Output the listing below verbatim, from its first line to its last.

--------

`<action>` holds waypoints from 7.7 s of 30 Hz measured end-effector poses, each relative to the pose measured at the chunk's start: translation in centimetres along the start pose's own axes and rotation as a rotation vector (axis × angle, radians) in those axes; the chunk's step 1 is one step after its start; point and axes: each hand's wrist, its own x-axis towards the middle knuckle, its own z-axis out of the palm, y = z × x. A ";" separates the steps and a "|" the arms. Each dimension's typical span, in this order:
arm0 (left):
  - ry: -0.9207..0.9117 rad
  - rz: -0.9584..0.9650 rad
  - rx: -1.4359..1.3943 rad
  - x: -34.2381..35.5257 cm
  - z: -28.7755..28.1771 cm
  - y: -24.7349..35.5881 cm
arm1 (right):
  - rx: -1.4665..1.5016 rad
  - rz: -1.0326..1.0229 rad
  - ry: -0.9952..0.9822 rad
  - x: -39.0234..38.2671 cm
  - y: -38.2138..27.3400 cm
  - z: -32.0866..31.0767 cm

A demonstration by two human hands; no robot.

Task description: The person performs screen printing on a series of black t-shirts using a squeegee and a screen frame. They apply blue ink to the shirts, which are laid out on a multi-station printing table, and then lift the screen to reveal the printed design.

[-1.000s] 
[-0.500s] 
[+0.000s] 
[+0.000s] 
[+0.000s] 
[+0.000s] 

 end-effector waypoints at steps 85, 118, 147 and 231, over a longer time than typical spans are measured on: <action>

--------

> Response
`<action>` holds waypoints from 7.7 s of 30 Hz measured end-effector poses, each relative to the pose measured at the chunk's start: translation in centimetres along the start pose's own axes and rotation as a rotation vector (axis × angle, radians) in those axes; the chunk's step 1 is one step after its start; point and axes: each hand's wrist, its own x-axis towards the middle knuckle, its own z-axis out of the palm, y = z × x. A ";" separates the steps and a "|" the arms. Each dimension's typical span, in this order:
arm0 (left):
  - ry: -0.9207..0.9117 rad
  - rz: -0.9584..0.9650 rad
  - rx: -1.4359..1.3943 rad
  - x: -34.2381..35.5257 cm
  - z: -28.7755..28.1771 cm
  - y: -24.7349..35.5881 cm
arm1 (right):
  - rx: -1.4665..1.5016 rad
  - rz: -1.0326..1.0229 rad
  - ry: -0.9952..0.9822 rad
  - x: -39.0234..38.2671 cm
  - y: -38.2138..27.3400 cm
  - z: -32.0866..31.0767 cm

A demonstration by two human hands; no robot.

Task description: The person performs screen printing on a series of black t-shirts using a squeegee and a screen frame. They apply blue ink to the shirts, which are laid out on a multi-station printing table, and then lift the screen to reveal the printed design.

[-1.000s] 
[-0.500s] 
[+0.000s] 
[+0.000s] 
[+0.000s] 
[+0.000s] 

 end-effector waypoints at steps 85, 118, 147 and 231, over a longer time than typical spans are measured on: <action>

Here the answer is complete.